Mindcrest Inc. is a legal services provider headquartered in Chicago, Illinois, United States, with operations in India. Mindcrest specializes in litigation support, contracts, compliance, legal research, analytics, and real estate.

Mindcrest was the first company to offer outsourced legal services from India.

History 
Mindcrest was founded by Ganesh Natarajan, George Hefferan, Teju Deshpande and Rohan Dalal. Natarajan was a partner at international law firm McGuireWoods LLP who frequently traveled to India, and, in 2001, he asked his colleague at the firm, Hefferan, to launch Mindcrest, and the first third party outsourcing legal services company from India ensued.
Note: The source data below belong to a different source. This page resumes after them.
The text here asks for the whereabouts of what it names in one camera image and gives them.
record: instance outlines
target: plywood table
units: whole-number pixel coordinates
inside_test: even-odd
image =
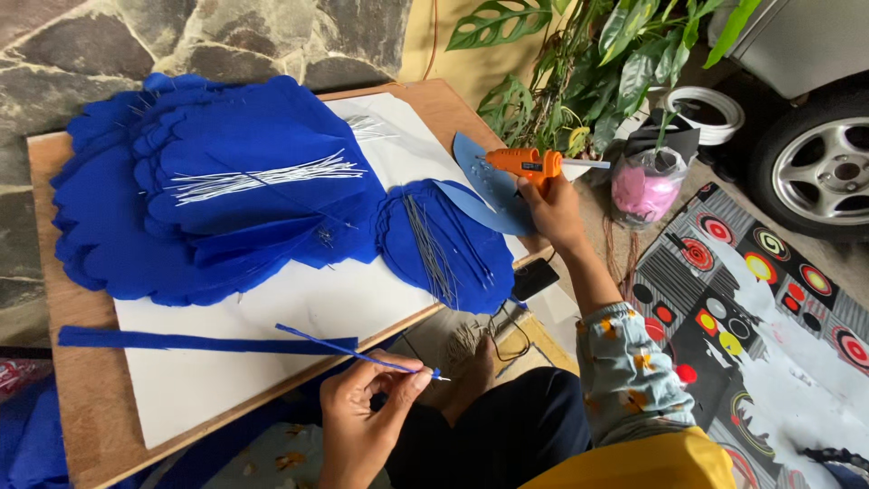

They asked Dalal, an entrepreneur who was experienced in operations in India and in outsourced services, and Deshpande, an IT and process expert, to bring their expertise to the new venture.
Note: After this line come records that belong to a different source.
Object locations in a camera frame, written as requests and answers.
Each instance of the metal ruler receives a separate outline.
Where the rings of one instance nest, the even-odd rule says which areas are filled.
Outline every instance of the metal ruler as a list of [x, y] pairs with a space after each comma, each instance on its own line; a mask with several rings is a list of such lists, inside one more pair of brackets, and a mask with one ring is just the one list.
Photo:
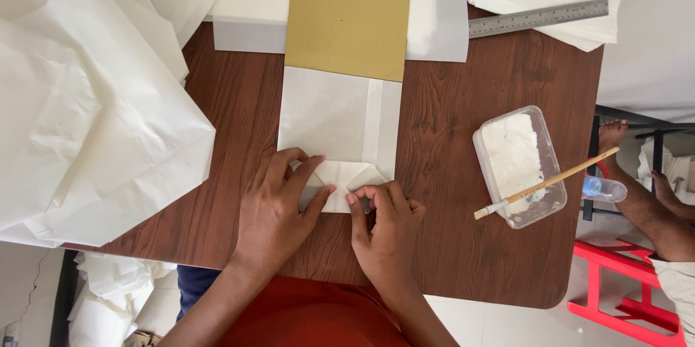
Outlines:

In 2006, Mindcrest received $4 million in funding from Talon Asset Management. Mindcrest opened its Pune facility in 2007 and moved to an expanded Mumbai facility in 2009.

Also, in 2009, Mindcrest launched its real estate group. Mindcrest now has offices in the following locations:
 Chicago, Illinois
 Pune, India
 New York, New York

DWF, a UK law firm, acquired Mindcrest in January 2020. With this integration, Mindcrest becomes the Managed Services arm of DWF.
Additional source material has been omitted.